● **Exercise brief**
Below is a block of records. Copy every line in it that contains the word "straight".
** Opening Data block **
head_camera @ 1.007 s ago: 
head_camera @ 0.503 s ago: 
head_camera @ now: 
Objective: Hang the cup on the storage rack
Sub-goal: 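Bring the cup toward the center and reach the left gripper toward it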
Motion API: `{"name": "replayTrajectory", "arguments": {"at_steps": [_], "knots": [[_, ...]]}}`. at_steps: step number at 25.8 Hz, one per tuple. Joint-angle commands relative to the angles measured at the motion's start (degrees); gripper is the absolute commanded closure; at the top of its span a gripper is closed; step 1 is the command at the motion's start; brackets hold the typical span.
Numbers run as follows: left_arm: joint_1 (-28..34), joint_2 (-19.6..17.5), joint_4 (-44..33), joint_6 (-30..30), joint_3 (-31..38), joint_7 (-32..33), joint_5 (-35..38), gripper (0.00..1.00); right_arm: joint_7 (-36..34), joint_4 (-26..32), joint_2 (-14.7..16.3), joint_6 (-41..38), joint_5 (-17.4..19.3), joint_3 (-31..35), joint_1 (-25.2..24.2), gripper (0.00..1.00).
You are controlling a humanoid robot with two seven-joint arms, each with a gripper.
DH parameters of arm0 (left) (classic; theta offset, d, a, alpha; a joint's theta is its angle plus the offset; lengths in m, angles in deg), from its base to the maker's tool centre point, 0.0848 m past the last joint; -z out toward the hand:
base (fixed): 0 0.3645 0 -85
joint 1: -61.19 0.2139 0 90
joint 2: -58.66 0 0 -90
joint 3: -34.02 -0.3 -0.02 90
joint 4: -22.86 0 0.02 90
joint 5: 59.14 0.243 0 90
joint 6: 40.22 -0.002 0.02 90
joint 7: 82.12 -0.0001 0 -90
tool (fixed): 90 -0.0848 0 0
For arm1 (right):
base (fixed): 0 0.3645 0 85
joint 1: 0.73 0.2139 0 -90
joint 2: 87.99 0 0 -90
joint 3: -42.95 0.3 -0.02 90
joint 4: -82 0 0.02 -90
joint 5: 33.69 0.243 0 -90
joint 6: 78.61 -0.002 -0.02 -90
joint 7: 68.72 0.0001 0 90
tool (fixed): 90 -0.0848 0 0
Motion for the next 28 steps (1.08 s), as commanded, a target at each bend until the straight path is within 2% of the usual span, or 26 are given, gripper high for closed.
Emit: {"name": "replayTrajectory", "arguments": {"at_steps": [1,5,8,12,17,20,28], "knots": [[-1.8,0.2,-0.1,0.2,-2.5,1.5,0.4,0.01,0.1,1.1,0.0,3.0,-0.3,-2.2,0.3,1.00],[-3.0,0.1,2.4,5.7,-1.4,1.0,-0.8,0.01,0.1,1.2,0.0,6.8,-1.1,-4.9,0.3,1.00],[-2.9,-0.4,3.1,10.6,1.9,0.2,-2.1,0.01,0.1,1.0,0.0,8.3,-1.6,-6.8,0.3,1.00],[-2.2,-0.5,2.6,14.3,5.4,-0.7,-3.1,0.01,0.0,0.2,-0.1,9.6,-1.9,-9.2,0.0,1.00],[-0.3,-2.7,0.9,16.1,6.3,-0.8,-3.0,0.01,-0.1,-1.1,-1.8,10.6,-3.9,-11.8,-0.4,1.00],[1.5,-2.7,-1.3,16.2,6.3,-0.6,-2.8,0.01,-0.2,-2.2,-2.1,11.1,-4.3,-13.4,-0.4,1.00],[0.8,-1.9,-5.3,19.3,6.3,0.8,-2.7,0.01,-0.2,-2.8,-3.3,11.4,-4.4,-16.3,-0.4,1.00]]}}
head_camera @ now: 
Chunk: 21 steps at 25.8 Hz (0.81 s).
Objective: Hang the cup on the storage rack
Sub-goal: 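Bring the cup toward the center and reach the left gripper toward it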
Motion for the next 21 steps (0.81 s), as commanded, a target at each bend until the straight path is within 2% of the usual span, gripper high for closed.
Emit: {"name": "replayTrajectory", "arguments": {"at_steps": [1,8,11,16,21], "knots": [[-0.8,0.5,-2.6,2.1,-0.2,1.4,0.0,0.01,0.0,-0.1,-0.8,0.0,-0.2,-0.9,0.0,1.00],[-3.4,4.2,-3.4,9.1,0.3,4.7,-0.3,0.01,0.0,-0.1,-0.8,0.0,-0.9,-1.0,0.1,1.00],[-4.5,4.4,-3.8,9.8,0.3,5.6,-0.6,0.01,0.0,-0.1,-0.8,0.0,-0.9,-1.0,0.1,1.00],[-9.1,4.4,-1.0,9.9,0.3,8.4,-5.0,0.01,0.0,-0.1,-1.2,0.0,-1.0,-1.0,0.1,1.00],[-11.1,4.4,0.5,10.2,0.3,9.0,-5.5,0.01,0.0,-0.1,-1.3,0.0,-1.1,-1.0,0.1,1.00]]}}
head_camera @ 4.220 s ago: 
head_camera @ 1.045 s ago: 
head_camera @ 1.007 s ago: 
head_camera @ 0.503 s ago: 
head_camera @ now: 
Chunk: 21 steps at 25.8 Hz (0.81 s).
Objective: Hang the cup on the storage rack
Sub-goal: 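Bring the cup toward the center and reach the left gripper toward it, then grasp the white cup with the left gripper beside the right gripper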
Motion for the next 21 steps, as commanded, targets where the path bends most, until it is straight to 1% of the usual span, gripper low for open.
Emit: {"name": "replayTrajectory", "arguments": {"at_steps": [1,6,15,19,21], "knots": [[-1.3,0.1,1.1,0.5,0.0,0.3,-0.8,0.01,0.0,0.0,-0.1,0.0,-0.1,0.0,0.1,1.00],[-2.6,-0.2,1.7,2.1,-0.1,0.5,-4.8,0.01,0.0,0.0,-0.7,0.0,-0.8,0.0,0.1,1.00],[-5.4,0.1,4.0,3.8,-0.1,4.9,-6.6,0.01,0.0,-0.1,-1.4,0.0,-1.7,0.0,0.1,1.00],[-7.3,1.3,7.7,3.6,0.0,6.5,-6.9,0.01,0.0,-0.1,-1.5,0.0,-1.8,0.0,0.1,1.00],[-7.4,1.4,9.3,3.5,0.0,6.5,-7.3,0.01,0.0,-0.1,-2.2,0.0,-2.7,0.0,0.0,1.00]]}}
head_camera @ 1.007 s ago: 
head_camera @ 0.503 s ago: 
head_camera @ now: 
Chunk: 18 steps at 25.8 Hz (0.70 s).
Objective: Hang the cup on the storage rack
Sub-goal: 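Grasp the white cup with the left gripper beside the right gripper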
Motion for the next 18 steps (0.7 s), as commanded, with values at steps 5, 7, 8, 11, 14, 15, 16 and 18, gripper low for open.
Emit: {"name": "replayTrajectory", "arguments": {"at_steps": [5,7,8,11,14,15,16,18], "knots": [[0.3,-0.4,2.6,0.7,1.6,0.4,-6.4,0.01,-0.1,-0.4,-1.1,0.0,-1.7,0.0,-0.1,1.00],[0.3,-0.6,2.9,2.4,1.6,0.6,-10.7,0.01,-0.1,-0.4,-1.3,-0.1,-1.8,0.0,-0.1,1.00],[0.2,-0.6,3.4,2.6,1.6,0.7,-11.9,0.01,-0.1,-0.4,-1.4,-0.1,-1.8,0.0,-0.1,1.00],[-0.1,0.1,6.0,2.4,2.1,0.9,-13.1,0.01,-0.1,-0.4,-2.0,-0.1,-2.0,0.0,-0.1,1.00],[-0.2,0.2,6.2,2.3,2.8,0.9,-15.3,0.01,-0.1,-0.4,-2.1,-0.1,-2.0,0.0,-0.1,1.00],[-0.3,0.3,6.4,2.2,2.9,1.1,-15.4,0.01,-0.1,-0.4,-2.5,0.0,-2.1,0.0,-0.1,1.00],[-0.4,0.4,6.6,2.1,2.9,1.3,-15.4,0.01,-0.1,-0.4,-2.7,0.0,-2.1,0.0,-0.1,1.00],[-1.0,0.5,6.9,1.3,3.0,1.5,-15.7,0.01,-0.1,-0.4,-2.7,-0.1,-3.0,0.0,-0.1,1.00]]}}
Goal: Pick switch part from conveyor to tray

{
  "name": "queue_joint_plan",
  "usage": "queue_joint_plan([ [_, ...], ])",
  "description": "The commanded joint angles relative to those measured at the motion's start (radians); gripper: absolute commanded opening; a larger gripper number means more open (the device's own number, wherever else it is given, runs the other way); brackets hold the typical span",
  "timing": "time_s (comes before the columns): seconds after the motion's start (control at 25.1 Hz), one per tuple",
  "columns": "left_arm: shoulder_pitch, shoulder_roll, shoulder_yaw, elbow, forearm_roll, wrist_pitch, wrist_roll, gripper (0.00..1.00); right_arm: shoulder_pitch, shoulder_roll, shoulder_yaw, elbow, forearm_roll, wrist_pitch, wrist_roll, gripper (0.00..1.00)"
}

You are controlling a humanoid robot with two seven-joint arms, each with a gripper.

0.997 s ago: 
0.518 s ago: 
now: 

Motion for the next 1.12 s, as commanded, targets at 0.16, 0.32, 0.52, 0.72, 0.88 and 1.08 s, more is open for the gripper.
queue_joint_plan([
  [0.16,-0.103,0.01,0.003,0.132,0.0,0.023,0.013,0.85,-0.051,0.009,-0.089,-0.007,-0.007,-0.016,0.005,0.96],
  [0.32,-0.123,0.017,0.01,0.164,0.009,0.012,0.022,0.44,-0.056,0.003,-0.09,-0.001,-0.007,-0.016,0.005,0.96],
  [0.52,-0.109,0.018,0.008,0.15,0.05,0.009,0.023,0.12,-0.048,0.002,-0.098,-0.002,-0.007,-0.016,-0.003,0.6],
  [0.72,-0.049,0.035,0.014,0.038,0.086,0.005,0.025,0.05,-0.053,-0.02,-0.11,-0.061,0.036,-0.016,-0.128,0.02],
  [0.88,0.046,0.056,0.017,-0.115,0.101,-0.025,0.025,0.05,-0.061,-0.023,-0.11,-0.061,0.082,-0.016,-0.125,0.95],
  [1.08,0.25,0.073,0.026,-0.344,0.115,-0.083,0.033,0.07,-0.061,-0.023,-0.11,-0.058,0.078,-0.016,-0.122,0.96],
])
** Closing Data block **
● **Exercise solution**
Motion for the next 28 steps (1.08 s), as commanded, a target at each bend until the straight path is within 2% of the usual span, or 26 are given, gripper high for closed.
Motion for the next 21 steps (0.81 s), as commanded, a target at each bend until the straight path is within 2% of the usual span, gripper high for closed.
Motion for the next 21 steps, as commanded, targets where the path bends most, until it is straight to 1% of the usual span, gripper low for open.

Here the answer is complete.